Exactly as written and without the pictures, output the entries below.

Information supplied:
# # # #

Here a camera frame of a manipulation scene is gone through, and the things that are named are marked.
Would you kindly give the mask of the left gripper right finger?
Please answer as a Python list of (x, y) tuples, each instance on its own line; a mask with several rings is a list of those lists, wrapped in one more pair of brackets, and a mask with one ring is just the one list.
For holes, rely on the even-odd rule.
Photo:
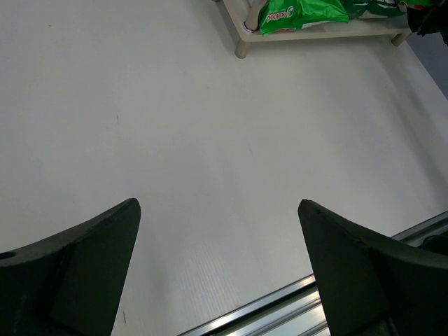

# # # #

Exercise answer:
Here a camera frame of a manipulation scene is gone through, and the things that are named are marked.
Would you kindly give the mask of the left gripper right finger?
Please answer as a Python list of (x, y) tuples, each instance on its own line; a mask with several rings is a list of those lists, wrapped in one more pair of brackets, and a mask with one ring is just the one list.
For holes, rely on the even-odd rule.
Photo:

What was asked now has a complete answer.